Mieux ancrée dans la vie sociale
Le bilan sur son activité génératrice de revenus est donc positif. Nous souhaitons maintenant savoir si sa formation de deux ans au Centre Konkouré – Guinée Solidarité, lui a apporté le plus importants : la confiance en elle et l’acceptation de ses capacités par son entourage. Sur ce point encore, le sourire de Binta nous rassure d’emblée :
« J’ai appris à mieux vivre en société, ça me sert beaucoup avec ma famille, surtout lorsqu’il y a des conflits. Cela me sert aussi pour dialoguer avec les clients. Une fois j’ai eu un problème avec une dame, on s’était mal compris sur la commande et sur le prix. Mais en discutant, tout s’est arrangé. »
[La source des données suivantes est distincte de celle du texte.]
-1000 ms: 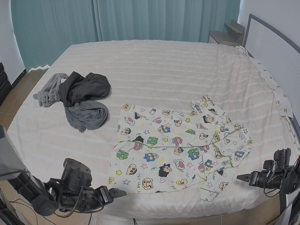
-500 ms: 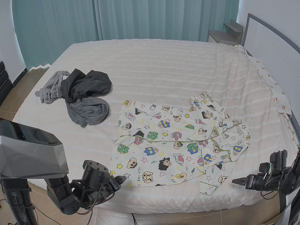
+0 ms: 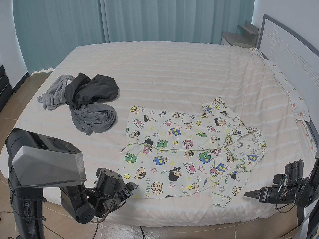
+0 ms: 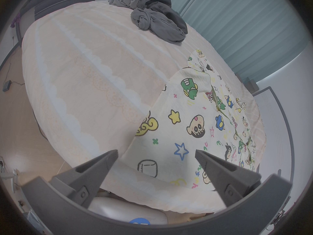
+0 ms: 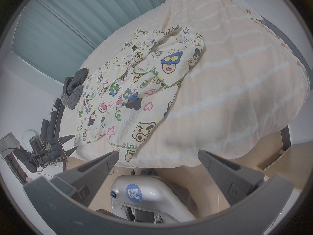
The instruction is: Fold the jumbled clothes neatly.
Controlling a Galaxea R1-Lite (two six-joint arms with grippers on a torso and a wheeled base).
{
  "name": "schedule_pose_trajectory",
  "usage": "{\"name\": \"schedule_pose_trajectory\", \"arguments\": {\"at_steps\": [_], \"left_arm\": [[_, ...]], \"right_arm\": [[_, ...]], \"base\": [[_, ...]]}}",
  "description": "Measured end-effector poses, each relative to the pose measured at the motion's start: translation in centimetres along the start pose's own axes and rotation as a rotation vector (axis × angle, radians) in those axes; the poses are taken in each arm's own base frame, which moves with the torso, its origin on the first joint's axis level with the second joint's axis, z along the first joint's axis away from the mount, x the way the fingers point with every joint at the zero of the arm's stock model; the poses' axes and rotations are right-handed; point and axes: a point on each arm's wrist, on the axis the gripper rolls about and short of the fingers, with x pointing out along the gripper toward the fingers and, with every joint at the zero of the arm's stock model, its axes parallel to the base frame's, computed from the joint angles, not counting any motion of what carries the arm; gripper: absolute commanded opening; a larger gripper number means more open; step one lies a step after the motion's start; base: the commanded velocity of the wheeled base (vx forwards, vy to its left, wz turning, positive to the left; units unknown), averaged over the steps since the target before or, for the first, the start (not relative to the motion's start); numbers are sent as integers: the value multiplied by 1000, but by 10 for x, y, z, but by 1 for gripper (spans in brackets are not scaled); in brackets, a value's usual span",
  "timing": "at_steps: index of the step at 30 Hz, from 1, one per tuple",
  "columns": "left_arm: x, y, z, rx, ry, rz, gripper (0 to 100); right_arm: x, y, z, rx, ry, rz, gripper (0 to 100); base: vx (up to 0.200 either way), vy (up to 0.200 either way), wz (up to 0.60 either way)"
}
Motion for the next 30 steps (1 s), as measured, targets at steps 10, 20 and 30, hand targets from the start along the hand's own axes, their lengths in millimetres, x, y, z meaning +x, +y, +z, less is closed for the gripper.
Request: {"name": "schedule_pose_trajectory", "arguments": {"at_steps": [10,20,30], "left_arm": [[1,0,0,-1,0,-2,0],[-10,3,19,-47,-49,-15,0],[-24,5,28,-65,-69,-25,0]], "right_arm": [[20,13,-3,-26,-1,64,100],[51,30,-16,6,10,130,100],[67,35,-32,-86,62,146,100]], "base": [[0,0,0],[0,0,0],[0,0,0]]}}
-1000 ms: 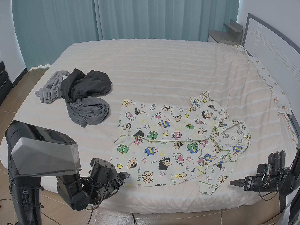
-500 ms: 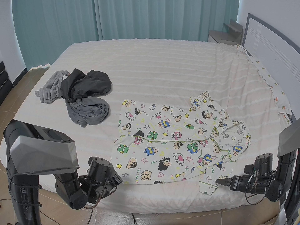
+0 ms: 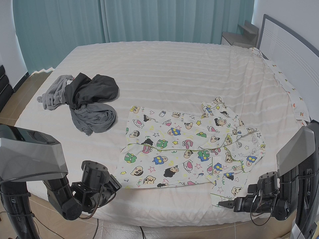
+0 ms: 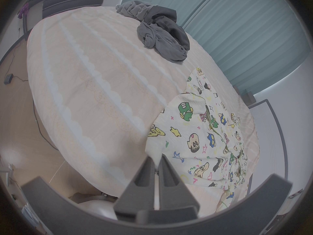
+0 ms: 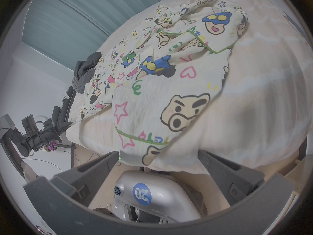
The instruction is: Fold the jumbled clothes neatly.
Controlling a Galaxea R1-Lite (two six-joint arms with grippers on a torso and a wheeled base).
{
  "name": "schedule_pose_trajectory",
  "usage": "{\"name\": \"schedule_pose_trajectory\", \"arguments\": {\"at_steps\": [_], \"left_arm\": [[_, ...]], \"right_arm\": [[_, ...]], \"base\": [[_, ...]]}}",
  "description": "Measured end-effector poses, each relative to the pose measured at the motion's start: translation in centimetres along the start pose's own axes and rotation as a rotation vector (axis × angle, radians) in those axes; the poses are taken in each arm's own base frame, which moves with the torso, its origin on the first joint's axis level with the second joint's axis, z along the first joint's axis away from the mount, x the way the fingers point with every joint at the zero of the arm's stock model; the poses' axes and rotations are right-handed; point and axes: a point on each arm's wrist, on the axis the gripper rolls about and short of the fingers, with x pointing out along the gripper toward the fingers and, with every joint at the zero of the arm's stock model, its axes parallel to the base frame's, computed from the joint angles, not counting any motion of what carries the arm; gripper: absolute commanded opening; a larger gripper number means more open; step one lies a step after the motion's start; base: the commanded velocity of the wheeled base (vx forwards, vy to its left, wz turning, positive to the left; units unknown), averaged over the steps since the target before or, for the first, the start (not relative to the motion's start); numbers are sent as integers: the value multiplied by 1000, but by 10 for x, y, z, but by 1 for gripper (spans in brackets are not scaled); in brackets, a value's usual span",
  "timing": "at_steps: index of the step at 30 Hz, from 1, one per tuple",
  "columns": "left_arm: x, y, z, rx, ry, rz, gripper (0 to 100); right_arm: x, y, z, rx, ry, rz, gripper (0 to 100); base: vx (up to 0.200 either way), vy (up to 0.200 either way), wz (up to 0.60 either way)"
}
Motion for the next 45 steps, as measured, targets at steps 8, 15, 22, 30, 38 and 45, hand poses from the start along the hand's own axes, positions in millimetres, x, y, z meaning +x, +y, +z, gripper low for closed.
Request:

Ce qui apparait comme le plus profitable à Binta dans son apprentissage d’un savoir-être collectif au sein du Centre, c’est qu’elle est maintenant actrice de la vie communautaire de Soumbalako :
« Avant j’avais honte de participer aux cérémonies, je restais derrière. Maintenant, je fais partie des comités d’organisation ! ».
Cela nous conforte dans l’idée que les activités pédagogiques et culturelles proposées au Centre (théâtre, sport, journal, exposés thématiques) sont utiles. Certains élèves sont dénigrés par leurs propres familles du fait de leur handicap. Considérés comme « bons à rien », ils ne développent pas ou peu leurs facultés de créativité et de communication.
Si la famille de Binta ne l’a jamais rejetée elle avoue qu’à l’époque, son choix de partir faire la formation n’avait pas fait l’unanimité :
« Quand j’ai dit que je voulais aller me former au Centre Konkouré, une de mes tantes s’est moquée de moi. Elle a dit que je ne pourrais jamais travailler comme tout le monde. Quand je suis rentrée après deux ans, elle a été étonnée de me voir revenir avec une machine à coudre. Je lui ai montré que je n’avais pas la tête vide. »
Des propositions pour le Centre
Comme à chaque fois avec les élèves diplômés, nous terminons l’entretien en demandant à Binta ce qu’elle souhaiterait mettre en place pour améliorer la formation. Elle nous propose de mettre en vente au Centre des productions d’anciens élèves. Nous le faisons déjà avec celles du « Groupement Expérience Konkouré » de Mamou, mais pourquoi ne pas étendre cela aux jeunes qui se sont lancés en auto-entrepreneurs.
Binta propose aussi de venir rendre visite aux nouveaux élèves pour raconter son histoire et les encourager. Nous sommes parfaitement d’accord avec elle, son sourire sera le meilleur moyen de motiver les 32 étudiants actuels.